Joe Parizek and Luke Ennis run on SW. 59th in Mustang just east of the SW. 59th/Clear Springs Road intersection on Saturday morning. The two participated in the One Run for Boston cross-country relay, which started in Los Angeles and made its 3,300 mile journey to Boston to raise funds for victims of the Boston Marathon bombing. The runners were escorted by a Canadian County Sheriff’s Deputy.
By Jon Watje
Runners took to Mustang-area streets to raise funds for victims of the Boston Marathon bombing.
The second annual One Run for Boston cross-country relay made its way through the city on Saturday morning and Mustang residents Tom and Diana Love made sure not to miss it.
The couple was in Boston on April 15, 2013 to support their son Nick Seymour in the marathon the day of the bombing.
"It was my first time to run in the marathon and I finished about an hour and a half before the bomb went off," Nick said. "By the time the bomb went off, my parents and I were already a good distance from it."
Fortunately, the three were not injured by the explosion near the finish line. However, that day left a lifelong impression on them.
"We had this helpless feeling for those that were injured and we wanted to do something to help the victims," Tom said.
Last year, the One Run for Boston Relay was organized to raise funds for victims and made its way from California, through Yukon, Oklahoma on its way to the east coast.
Tom and Diana took part in the relay with Nick, along with their daughter Alicia. This year, they were excited when they learned the relay would be going through Mustang this time.
"Not only is it a little more convenient for us, but this is something that can bring the community together to help us with the healing process," Tom said.
A family of runners
Running is something that Tom and Diana Love enjoy with their son Nick and daughter Alicia.
"Alicia was the one that actually started to get into it first," Tom said. "She told Nick one day that she was going to run a marathon and Nick told her she was crazy. They are both very competitive and have always competed against each other in everything so once Alicia started running, Nick soon followed and became the maniac he is now."
Nick has become quite the runner as he has competed in not only marathons, but 50-mile and 100-mile races. He currently holds the course records for the Tulsa Snake Run and the Tatur’s Midnight Madness 50 Mile Road Race.
"For me, running is something that is fun because it is competitive and healthy," Nick said.
After their children began running, Tom and Diana followed suit.
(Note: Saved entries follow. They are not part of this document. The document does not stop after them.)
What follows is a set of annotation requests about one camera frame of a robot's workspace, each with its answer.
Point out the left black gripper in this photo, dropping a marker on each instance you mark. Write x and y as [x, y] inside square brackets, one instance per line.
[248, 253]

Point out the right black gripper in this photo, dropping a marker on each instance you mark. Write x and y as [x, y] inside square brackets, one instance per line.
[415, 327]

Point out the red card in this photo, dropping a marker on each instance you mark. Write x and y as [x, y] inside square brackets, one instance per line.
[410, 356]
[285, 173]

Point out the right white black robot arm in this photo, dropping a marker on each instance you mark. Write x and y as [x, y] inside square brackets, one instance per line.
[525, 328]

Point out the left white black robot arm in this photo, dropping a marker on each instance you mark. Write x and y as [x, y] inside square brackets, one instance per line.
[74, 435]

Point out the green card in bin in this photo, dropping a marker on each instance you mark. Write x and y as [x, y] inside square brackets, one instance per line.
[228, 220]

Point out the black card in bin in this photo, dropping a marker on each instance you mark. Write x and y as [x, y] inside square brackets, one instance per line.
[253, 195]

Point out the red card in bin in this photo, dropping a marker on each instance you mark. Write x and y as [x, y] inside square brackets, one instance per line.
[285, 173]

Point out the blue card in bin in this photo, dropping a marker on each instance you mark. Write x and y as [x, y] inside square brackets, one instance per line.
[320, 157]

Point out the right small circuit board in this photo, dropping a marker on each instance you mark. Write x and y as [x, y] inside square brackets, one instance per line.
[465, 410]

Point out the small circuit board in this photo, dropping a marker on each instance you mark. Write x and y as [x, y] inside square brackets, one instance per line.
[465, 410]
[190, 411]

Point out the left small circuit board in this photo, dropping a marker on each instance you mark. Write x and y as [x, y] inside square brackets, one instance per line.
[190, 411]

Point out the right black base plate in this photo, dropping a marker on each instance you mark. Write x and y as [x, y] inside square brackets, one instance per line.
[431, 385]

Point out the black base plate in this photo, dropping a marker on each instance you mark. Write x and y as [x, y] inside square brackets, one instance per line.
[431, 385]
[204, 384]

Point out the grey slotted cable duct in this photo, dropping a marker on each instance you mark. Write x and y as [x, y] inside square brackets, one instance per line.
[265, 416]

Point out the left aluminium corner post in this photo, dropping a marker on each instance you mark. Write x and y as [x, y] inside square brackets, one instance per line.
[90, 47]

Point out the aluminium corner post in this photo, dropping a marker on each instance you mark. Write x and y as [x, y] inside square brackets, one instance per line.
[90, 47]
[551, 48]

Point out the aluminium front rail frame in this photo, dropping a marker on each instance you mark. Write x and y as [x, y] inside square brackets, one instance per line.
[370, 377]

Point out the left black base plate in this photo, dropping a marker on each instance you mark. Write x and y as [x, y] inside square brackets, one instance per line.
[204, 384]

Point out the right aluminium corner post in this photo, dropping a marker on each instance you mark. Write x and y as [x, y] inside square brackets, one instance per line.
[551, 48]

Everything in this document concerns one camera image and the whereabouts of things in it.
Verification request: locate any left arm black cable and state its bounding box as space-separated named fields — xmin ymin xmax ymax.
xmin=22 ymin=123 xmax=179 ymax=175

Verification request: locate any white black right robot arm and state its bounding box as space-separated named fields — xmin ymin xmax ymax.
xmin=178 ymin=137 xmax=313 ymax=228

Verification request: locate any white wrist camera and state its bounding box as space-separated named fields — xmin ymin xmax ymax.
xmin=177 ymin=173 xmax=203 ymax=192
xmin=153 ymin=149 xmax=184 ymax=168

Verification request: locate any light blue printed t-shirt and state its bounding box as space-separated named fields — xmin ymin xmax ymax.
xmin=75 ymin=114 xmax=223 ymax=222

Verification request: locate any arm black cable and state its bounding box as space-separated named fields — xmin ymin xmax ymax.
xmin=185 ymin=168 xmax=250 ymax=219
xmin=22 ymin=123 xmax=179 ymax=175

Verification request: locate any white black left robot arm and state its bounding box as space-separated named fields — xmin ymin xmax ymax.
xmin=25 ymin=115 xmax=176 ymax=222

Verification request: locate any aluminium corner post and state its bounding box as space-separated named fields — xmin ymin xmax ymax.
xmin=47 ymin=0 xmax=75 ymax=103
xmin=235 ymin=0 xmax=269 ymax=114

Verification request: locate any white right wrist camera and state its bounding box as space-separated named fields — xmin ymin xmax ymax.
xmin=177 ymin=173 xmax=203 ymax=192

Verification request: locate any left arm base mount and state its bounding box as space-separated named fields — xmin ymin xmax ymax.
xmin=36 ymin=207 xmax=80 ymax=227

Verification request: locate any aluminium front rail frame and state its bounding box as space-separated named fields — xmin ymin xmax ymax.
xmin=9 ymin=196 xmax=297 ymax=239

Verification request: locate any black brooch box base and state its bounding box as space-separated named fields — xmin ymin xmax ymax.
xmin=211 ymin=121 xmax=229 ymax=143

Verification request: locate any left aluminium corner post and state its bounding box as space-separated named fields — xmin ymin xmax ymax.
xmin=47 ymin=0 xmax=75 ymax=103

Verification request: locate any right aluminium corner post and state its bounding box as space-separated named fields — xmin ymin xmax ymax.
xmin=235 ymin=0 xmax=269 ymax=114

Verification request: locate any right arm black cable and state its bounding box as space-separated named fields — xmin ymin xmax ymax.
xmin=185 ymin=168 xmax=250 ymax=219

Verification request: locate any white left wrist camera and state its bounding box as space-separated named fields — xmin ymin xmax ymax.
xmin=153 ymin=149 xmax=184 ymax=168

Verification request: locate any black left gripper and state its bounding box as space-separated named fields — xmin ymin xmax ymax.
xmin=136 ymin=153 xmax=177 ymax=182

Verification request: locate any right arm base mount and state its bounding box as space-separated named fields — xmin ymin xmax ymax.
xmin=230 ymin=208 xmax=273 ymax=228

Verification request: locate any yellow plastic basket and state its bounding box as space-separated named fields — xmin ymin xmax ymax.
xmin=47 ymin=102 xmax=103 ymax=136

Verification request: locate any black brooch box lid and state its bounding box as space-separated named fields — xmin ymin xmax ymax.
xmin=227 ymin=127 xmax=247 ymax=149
"Diana told me she was going to start running and I followed along and didn’t think it would be that bad, until I went down to Wild Horse Park to run a mile and almost ran myself to death," Tom said.
Now, Tom and Diana are seasoned runners and have competed in several half-marathons.
Running for Boston
With the second annual One Run for Boston Relay making its way through Mustang, the family of runners could not miss it.
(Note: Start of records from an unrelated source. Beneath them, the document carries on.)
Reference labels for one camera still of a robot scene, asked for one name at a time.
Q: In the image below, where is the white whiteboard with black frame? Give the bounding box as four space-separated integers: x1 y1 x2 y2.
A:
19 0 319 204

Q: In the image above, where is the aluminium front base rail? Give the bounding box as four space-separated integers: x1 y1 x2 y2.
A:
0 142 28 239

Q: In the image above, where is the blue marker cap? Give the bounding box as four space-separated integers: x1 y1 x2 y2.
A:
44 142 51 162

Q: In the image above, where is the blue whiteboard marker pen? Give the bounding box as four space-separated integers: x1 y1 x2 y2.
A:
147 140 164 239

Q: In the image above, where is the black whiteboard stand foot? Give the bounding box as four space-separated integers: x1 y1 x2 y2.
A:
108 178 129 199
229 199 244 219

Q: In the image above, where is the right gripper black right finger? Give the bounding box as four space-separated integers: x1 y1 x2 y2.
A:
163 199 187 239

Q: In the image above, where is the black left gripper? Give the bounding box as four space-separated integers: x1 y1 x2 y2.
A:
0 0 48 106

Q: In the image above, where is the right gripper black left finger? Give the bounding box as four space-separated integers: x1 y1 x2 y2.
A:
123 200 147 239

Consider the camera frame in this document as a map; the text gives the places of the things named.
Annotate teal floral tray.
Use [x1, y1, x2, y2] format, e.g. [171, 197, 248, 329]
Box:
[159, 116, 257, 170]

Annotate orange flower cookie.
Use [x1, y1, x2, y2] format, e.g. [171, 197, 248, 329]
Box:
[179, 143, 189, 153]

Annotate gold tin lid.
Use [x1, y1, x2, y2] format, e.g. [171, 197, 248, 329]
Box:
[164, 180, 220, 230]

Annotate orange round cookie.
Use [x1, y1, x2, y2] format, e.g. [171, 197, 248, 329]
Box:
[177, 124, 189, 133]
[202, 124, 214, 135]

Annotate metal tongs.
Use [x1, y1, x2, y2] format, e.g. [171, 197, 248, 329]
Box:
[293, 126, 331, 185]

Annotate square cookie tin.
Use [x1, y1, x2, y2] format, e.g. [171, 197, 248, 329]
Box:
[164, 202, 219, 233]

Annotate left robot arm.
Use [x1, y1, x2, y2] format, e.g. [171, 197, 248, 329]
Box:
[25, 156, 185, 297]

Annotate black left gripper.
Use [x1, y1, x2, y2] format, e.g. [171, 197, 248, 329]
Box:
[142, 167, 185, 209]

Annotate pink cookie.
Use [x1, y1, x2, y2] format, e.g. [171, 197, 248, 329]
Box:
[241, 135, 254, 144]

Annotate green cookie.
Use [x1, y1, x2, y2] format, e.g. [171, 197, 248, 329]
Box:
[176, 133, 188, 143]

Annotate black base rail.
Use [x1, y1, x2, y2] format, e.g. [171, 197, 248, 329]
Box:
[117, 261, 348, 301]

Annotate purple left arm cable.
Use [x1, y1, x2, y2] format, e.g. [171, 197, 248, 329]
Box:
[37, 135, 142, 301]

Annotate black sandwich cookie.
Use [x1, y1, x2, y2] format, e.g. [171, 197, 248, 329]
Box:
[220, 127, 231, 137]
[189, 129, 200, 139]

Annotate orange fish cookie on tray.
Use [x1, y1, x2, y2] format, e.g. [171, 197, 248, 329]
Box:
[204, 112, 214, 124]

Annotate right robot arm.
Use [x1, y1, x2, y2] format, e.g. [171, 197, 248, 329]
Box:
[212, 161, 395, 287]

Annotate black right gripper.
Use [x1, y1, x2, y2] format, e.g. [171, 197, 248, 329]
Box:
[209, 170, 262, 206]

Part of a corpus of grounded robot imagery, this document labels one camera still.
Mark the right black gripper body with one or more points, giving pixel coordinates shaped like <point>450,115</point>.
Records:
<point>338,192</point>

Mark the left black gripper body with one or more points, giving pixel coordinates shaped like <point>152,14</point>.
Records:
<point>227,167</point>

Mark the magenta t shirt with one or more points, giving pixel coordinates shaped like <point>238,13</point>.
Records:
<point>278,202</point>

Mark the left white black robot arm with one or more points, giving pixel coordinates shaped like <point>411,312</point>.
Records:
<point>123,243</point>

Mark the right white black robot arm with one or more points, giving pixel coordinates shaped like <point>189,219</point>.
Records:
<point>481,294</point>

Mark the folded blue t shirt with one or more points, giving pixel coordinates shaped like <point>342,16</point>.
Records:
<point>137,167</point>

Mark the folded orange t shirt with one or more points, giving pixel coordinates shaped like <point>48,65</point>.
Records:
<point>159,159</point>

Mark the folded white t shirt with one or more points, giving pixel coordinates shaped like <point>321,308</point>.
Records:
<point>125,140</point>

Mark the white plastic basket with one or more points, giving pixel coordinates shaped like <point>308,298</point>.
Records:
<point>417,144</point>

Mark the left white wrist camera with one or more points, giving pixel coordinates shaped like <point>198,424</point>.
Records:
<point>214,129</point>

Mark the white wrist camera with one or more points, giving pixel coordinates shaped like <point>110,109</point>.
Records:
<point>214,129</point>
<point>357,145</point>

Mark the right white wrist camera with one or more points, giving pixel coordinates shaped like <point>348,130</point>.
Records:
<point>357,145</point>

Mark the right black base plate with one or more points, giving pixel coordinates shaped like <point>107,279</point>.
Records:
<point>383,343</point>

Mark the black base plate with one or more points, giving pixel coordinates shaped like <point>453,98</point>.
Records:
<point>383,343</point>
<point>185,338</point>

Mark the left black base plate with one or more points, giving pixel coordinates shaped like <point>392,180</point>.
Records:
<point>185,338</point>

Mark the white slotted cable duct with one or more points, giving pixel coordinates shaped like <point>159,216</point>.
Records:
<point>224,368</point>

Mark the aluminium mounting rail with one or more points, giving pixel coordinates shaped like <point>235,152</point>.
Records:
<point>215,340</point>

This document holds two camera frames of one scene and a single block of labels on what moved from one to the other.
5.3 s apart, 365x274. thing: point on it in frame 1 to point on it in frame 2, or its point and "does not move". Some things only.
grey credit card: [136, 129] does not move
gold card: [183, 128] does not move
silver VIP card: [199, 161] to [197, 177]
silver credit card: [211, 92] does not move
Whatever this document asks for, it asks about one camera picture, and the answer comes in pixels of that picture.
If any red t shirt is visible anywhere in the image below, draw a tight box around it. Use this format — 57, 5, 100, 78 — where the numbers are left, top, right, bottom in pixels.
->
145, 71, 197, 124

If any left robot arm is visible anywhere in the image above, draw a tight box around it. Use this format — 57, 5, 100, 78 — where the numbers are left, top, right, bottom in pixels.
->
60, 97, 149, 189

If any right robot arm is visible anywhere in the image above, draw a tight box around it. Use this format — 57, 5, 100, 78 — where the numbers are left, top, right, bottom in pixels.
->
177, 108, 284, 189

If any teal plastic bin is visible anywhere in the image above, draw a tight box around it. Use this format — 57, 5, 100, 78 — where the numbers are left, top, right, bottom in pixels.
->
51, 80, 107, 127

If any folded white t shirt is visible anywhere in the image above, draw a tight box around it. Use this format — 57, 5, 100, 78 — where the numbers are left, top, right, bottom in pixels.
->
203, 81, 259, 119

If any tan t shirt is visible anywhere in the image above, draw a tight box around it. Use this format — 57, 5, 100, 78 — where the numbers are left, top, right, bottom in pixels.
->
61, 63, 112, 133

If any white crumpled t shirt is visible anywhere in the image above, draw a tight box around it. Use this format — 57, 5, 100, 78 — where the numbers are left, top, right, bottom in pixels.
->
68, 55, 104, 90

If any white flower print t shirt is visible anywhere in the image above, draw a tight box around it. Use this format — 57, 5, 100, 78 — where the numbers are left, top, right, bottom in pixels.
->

The relay route was divided into 336 stages across 14 states with most stages being around 10 miles long with some up to 22 miles.
Tom signed up to run Stage #149 of the relay from Minco to the intersection of State Highway 152 and Banner Road near Mustang.
At the last minute, Nick signed up to run the same stage with his father.
"My wife was expecting to have twins and I wanted to make sure I wasn’t going to miss that," Nick said. "So when I knew I was in the clear, I signed up about an hour before the relay."
Tom and Nick took the relay baton in Minco on Saturday morning and made their way towards Union City from Minco and then went west on SW. 89th Street towards Banner Road, then went a mile north to the end of the stage at S.H. 152.
"The police advised us to run on 89th rather than State Highway 152 to stay away from the traffic," Tom said. "The road was gravel, which is actually better for your joints although it slows your pace down."
Once they got to the intersection of S.H. 152 and Banner Road, Tom and Nick handed the baton to Joe Parizek and Luke Ennis, who are friends of Nick. They carried the baton through Mustang on SW. 59th.
Diana ran in the group stage in downtown Oklahoma City before the baton made its way northward towards Edmond and then eventually out of the state towards Boston. Runners are expected to carry the baton into Boston on Sunday, April 13, the day before the anniversary of the bombing.
Running for Healing
Organizers and participants of the relay are hoping to raise $1 million for bombing victims. So far, they have raised approximately $300,000.
"Each runner is given a goal to raise $250," Diana said. "You don’t have to raise that much, but some people actually raise thousands of dollars themselves."
Three people from England, Danny Bent, Kate Treleaven and James Hay, are the driving force behind the relay, which was first organized in June of 2013.
"We wanted to do something to help those impacted by the blasts," Bent said. "We had no idea if the relay would work, let alone take off in the extraordinary way that it did."
All the money raised goes into the ‘One Run Fund’ for bombing victims.
The event also gave back to Oklahomans who were affected by the devastating tornadoes last year.
"The organizers kept all the money raised in Oklahoma for the relay to go towards tornado relief, which was great of them to do," Nick said.
Nick, along with his parents, say they expect to run in the relay every year.
"If they keep doing it, we will be there," Nick said. "This is something that hit close to home for us."